We established a novel multi-flare SCW arthritis model enabling drug intervention in different stages of disease. We show for the first time the evaluation of inflammation and pain simultaneously in this model. Etanercept and Dexamethasone inhibited inflammation, pain and proinflammatory cytokines in this model. Taken together, this model facilitates the assessment of anti-rheumatic agents targeting inflammation and pain in the multiple flare paradigm and offers a powerful tool for drug discovery.
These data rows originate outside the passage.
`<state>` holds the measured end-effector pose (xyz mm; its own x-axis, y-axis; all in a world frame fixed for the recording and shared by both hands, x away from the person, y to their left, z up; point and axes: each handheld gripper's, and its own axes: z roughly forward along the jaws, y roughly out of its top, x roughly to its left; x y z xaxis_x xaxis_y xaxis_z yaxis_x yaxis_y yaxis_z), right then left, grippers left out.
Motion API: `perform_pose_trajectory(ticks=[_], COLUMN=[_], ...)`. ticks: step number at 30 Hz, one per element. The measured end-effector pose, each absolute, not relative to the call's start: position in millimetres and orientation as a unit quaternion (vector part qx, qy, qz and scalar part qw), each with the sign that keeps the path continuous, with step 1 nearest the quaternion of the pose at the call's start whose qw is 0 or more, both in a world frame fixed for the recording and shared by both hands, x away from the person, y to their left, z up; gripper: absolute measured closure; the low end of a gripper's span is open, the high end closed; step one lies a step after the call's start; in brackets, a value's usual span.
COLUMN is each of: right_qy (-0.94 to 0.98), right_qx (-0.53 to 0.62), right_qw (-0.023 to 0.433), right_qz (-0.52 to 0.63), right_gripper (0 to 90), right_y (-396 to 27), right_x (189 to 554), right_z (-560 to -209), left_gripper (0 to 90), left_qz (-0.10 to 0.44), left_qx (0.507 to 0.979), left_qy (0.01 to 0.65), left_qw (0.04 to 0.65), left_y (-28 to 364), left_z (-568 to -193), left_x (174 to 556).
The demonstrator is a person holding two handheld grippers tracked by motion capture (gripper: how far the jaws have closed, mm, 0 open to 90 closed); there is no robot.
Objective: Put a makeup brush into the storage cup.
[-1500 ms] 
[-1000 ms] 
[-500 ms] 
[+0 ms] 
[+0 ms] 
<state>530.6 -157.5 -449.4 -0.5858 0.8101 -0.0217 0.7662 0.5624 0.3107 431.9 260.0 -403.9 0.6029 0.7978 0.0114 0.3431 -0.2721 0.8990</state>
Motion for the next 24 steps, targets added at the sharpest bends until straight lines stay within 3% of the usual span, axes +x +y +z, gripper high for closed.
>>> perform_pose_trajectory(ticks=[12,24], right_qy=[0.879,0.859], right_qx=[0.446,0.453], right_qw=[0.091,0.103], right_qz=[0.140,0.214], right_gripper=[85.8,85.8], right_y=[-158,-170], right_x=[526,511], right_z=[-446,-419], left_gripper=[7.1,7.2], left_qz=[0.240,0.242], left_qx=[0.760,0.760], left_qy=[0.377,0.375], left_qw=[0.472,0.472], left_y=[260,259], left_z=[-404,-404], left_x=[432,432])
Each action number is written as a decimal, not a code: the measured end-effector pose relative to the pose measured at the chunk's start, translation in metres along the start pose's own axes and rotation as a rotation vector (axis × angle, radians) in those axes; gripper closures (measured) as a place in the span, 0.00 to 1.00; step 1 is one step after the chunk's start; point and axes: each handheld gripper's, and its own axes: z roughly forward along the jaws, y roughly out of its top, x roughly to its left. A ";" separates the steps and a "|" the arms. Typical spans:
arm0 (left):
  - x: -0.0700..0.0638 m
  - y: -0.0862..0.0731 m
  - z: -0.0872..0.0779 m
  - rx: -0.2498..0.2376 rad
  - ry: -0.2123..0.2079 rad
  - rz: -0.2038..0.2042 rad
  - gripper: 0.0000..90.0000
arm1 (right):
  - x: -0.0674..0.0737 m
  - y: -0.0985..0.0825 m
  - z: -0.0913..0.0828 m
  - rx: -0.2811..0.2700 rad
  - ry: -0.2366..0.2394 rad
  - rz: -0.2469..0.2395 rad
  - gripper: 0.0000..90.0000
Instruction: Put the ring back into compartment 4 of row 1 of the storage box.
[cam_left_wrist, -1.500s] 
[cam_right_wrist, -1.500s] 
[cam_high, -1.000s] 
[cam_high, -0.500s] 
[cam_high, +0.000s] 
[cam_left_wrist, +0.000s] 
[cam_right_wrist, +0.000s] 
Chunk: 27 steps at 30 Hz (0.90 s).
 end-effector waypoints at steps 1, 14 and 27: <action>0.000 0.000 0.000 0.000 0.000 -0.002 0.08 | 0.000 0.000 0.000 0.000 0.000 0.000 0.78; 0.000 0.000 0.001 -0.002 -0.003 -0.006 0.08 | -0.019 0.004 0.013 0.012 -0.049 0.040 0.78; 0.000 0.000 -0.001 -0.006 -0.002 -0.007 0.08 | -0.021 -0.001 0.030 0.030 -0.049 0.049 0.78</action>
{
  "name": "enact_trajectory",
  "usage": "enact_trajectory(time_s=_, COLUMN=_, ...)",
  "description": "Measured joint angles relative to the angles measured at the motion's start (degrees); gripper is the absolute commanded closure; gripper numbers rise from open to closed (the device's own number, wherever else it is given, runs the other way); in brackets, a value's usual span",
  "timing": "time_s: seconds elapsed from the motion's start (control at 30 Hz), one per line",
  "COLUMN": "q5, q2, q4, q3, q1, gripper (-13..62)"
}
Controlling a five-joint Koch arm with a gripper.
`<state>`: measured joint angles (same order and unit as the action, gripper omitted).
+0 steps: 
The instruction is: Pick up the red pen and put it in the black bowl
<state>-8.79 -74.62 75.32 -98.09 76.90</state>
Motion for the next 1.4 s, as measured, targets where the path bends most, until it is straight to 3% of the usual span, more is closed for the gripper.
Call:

在一种新型单关节炎多发作大鼠链球菌细胞壁(SCW)模型中,使用依那西普、地塞米松和丁丙诺啡评估了抗TNF、皮质类固醇和镇痛疗法对炎症和疼痛的影响。
在第1天通过后踝关节内注射SCW诱导多次关节炎发作,随后在第21天和第42天进行静脉激发。监测后爪的炎症和疼痛情况。还进行了细胞因子分析、细胞表型分析、生物发光成像和组织病理学评估。
局部注射SCW导致注射踝关节迅速出现炎症和疼痛,4天内消退(发作1)。致敏20天后静脉注射导致踝关节直径增加和疼痛,8天内部分消退(发作2)。在同一动物中,14天后再次静脉注射导致更慢性的疾病,炎症和疼痛持续10天(发作3)。在发作2中,地塞米松的治疗性给药抑制了爪肿胀(95%;P<0.001)和疼痛(55%;P<0.05)。丁丙诺啡的治疗性给药抑制了疼痛(80%;P<0.001),而不影响爪肿胀(0%)。在发作2中预防性给予依那西普抑制了爪肿胀(≥60%;P<0.001)和疼痛≥30%。IL-1β、IL-6、MCP-1和CINC的表达降低了>50%(P<0.001)。在发作3中用依那西普治疗抑制了爪肿胀60%(P<0.001)和疼痛25%。在发作2中先用依那西普治疗,然后在发作3中重新给药,导致依那西普的疗效完全丧失。依那西普的全身暴露与疗效缺乏相符。地塞米松在发作2和发作3中均抑制了炎症和疼痛(P<0.001)。
我们建立了一种新型多发作SCW关节炎模型,能够在疾病的不同阶段进行药物干预。我们首次在此模型中同时评估了炎症和疼痛。依那西普和地塞米松在该模型中抑制了炎症、疼痛和促炎细胞因子。综上所述,该模型有助于评估在多发作模式下针对炎症和疼痛的抗风湿药物,并为药物发现提供了一个强大的工具。